═══ Information shown
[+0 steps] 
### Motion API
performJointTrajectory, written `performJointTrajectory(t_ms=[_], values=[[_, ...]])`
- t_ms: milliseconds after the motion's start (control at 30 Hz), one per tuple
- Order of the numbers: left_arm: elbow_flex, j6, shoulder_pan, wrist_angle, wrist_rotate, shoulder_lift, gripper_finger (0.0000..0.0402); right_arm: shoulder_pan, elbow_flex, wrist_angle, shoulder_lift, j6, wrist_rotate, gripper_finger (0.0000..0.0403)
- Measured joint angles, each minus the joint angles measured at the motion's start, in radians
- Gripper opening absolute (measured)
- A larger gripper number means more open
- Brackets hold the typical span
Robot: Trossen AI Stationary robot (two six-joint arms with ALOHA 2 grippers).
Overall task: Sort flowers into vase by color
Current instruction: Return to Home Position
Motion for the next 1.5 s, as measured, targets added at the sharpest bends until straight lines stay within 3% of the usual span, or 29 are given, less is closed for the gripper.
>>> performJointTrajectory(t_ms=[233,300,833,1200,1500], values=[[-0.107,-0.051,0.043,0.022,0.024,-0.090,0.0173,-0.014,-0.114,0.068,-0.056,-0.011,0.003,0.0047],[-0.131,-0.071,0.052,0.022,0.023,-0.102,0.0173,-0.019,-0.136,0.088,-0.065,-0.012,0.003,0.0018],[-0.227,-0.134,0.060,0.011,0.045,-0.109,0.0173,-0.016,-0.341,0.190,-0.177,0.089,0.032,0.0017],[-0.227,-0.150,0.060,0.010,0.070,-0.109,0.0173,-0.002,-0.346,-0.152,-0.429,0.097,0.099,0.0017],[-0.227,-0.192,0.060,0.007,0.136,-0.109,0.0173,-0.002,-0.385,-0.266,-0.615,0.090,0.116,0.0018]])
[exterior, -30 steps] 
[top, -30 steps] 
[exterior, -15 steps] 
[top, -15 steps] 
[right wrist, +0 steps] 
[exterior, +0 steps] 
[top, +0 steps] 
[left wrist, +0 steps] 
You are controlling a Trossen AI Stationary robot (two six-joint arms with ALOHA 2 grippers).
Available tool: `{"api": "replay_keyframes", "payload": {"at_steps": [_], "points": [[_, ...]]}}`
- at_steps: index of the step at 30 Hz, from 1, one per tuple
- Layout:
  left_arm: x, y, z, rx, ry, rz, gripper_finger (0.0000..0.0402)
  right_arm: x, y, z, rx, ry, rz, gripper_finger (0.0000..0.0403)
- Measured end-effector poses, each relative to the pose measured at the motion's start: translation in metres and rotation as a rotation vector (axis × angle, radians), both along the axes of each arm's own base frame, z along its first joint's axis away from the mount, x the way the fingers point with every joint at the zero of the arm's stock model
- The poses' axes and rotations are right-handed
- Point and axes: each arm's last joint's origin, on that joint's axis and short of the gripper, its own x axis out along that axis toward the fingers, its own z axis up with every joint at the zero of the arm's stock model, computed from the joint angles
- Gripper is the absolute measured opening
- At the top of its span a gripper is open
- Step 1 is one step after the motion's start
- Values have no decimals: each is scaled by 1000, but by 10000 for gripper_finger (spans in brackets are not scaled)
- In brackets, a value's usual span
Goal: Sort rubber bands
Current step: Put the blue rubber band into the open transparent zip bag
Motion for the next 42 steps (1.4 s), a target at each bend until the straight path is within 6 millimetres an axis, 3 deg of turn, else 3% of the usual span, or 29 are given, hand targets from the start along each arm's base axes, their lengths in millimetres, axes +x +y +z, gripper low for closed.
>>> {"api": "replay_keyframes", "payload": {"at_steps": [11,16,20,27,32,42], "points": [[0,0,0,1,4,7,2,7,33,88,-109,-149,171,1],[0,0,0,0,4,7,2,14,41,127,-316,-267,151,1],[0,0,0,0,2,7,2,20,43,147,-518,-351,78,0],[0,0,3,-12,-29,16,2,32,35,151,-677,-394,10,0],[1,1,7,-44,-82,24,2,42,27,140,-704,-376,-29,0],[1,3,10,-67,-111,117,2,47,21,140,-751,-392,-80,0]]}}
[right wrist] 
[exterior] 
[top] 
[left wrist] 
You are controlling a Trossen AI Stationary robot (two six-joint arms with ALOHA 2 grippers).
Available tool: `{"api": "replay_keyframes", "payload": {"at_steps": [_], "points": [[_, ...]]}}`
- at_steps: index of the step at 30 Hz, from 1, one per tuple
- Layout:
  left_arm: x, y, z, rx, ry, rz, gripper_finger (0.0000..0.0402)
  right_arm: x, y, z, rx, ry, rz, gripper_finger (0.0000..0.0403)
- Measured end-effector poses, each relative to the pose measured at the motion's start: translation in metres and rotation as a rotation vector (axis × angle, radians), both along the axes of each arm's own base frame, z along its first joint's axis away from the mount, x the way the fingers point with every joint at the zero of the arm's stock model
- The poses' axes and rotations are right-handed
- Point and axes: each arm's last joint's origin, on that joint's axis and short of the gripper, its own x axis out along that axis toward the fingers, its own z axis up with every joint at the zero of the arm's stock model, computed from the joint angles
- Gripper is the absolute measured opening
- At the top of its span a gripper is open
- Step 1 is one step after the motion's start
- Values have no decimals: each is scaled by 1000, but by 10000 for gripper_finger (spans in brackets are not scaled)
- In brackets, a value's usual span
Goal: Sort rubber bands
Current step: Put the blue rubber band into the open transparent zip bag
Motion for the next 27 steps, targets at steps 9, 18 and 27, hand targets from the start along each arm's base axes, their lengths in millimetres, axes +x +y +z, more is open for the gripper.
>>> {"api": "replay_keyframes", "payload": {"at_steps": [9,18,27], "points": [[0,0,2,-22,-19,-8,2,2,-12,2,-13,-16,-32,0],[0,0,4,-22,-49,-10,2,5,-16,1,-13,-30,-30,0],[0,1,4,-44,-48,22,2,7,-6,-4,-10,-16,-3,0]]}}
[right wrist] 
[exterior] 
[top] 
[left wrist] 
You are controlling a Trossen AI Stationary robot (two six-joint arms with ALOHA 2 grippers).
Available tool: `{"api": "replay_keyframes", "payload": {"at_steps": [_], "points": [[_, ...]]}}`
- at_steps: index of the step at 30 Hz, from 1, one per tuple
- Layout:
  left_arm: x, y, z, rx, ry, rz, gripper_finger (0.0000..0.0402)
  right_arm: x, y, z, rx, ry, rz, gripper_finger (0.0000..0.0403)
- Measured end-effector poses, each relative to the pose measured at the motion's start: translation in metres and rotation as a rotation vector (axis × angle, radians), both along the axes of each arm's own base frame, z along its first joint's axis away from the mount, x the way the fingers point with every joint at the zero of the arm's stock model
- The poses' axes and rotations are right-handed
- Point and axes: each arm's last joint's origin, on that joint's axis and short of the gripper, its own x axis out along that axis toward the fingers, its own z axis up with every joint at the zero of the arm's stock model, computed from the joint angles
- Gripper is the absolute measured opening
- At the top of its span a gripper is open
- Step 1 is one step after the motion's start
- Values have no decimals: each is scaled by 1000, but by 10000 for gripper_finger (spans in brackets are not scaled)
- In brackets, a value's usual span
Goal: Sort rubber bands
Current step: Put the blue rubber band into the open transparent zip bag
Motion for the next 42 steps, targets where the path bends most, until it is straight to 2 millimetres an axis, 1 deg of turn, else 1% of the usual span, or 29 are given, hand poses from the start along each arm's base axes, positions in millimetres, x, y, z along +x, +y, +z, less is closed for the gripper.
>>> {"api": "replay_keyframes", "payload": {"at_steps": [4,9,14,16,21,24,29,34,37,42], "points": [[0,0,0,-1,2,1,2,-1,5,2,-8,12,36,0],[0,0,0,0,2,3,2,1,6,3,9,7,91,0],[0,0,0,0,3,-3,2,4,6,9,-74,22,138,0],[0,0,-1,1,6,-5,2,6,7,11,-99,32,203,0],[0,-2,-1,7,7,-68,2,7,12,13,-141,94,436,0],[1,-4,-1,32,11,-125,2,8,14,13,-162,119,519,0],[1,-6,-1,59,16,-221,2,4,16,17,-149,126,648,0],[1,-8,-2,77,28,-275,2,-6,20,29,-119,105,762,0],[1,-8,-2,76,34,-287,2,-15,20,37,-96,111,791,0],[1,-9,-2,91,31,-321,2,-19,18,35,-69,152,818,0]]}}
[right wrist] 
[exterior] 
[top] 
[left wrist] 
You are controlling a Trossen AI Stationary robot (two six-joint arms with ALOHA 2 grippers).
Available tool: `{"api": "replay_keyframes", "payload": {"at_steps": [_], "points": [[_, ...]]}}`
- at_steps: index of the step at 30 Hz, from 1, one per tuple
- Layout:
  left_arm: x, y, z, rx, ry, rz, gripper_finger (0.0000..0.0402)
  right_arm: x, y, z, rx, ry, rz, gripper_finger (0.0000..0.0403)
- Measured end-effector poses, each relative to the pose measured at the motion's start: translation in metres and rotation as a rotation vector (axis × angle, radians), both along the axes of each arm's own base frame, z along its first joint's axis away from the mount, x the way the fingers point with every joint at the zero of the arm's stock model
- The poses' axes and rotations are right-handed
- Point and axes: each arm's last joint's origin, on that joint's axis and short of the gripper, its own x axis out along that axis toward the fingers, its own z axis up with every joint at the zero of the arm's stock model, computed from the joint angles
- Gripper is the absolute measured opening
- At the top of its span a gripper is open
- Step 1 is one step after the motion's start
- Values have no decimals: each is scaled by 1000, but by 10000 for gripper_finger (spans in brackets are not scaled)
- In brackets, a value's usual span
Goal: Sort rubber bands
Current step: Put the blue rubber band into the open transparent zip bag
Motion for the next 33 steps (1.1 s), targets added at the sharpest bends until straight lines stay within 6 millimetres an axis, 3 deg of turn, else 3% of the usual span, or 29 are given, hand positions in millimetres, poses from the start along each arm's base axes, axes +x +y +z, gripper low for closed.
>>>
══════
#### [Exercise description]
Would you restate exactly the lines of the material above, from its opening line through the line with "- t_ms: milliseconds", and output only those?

#### [Solution for this task]
[+0 steps] 
### Motion API
performJointTrajectory, written `performJointTrajectory(t_ms=[_], values=[[_, ...]])`
- t_ms: milliseconds after the motion's start (control at 30 Hz), one per tuple

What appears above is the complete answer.